Neither the Franco/German proposals nor the antitrust community’s positions are new; similar debates have flared up when antitrust authorities have been seen as interfering in politically popular transactions.  Nonetheless, the reaction to Siemens/Alstom builds on broader political pressure for a proactive European industrial policy, as discussed in a December 2018 Council meeting.  The strong  political support for the Franco/German proposals, reinforced by the Prime Ministers of both countries, and the fact that 2019 is an election year, further increase the likelihood that the current debates will lead to concrete changes.

This article analyses the shape such changes may take, taking account especially of the current German law mechanism allowing the Minister of Economy to overrule a Bundeskartellamt decision to block a transaction on antitrust grounds.

Background

As mentioned, the Commission is not currently allowed to take public policy considerations into account when reviewing transactions under the EUMR.  This impartiality has been a bedrock principle since the adoption of the EUMR’s predecessor in 1989, when Member States and many business leaders feared that DG COMP would be vulnerable to political influence.  Accordingly, the Commission must assess notified transactions based on a neutral standard, whether the transaction would significantly impede effective competition, in particular by creating or strengthening a dominant position (the SIEC test).  Over the years, DG COMP’s approach has become more and more formalized and economics-based.  It has published increasingly detailed guidance on its approach, including notably its Guidelines on the assessment of horizontal and non-horizontal mergers (the Horizontal Guidelines and Non-Horizontal Guidelines, respectively) and its notice on the definition of relevant markets (the Market Definition Notice).

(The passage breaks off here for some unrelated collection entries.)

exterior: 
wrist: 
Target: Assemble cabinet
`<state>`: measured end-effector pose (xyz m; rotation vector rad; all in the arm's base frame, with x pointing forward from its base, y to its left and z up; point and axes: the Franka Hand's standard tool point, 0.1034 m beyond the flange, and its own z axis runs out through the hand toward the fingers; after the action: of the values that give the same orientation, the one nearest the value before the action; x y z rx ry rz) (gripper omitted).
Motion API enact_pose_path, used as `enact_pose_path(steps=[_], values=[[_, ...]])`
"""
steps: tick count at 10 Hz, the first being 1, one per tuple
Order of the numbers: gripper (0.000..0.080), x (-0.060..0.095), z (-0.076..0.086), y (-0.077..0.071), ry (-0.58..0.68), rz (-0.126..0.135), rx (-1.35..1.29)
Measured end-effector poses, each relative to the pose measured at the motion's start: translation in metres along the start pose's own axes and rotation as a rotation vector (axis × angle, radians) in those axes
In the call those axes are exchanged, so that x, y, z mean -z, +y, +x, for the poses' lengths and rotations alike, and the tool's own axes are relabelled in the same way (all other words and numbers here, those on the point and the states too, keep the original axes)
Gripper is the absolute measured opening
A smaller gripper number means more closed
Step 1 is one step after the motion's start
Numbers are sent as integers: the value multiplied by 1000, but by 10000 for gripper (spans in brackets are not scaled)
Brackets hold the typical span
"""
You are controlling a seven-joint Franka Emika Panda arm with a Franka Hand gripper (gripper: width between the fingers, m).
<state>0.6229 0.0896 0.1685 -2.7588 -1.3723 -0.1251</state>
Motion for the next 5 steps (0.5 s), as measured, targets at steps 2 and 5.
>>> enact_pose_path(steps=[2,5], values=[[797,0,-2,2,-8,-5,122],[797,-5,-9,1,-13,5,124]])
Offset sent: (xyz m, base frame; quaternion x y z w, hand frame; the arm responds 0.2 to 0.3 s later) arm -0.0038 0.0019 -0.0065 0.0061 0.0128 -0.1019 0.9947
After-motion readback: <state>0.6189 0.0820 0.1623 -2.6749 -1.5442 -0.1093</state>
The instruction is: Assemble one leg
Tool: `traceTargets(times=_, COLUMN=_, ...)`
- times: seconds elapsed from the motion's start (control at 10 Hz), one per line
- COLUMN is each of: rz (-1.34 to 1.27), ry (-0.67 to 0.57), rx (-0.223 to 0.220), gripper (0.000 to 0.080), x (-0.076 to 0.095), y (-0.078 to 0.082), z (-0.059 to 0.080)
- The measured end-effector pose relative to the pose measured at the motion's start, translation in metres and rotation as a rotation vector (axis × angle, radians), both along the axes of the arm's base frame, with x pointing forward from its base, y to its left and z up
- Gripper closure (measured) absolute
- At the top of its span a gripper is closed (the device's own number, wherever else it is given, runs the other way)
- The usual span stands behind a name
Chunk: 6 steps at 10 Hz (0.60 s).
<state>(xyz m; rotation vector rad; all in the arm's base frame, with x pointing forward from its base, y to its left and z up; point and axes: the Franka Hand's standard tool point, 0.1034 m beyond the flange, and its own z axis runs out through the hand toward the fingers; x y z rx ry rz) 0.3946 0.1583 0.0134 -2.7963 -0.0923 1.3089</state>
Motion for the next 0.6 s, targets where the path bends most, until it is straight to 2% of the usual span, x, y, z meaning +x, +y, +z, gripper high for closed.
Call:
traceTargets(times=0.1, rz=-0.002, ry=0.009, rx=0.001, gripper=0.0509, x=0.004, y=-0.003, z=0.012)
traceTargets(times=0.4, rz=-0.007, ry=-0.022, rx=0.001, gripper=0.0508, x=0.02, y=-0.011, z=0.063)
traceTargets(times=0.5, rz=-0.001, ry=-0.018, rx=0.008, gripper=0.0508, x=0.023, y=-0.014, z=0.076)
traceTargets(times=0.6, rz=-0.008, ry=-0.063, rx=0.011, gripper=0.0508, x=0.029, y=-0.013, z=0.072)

Also as mentioned, however, a number of EU Member States take a different approach, and the proper role of public interest considerations in merger review has been hotly debated.  In 2016, the OECD held a roundtable discussion to which 18 countries (including the EU and Germany, but not France) submitted contributions.

In the same year, the EU Merger Working Group (the EUMWG) issued a final report on public interest regimes in the EU.  The EUMWG concluded that “public interest considerations do not play a prominent role in the vast majority of merger control regimes across EU Member States. These considerations do remain relevant, however, and there are significant differences in terms of how public interest may be taken into account and what public interest grounds can validly be relied upon.”  All members of the EUMWG agreed that “government intervention based on public interest grounds should be reserved for exceptional circumstances and operate on the basis of objective criteria, applied in a non-discriminatory manner and should not restrict competition more than necessary to achieve the public interest objective.”

As the Manifesto and subsequent discussions indicate, complaints about DG COMP’s approach to public interest considerations are often associated with claims that DG COMP fails to take sufficient account of global competitive conditions.  Such complaints can be understood as a more technical argument that DG COMP takes an overly narrow approach to defining the geographic markets in which it assesses the impact of notified mergers.

DG COMP has also looked at geographic market definition in recent years.  In March 2015, the Commission published a competition policy brief on market definition in a globalised world.  The Commission also engaged two academics to conduct an independent study, published in January 2016, on geographic market definition.  In its policy brief, the Commission defended its approach, noting that the Commission is increasingly focusing on wider geographic markets, but many markets still remain national.  While the January 2016 study recommended a number of improvements to DG COMP’s approach to geographic market definition, it did not find a bias towards overly narrow geographic market definitions.  The study further noted DG COMP’s practice of taking account of competitive constraints outside defined geographic markets.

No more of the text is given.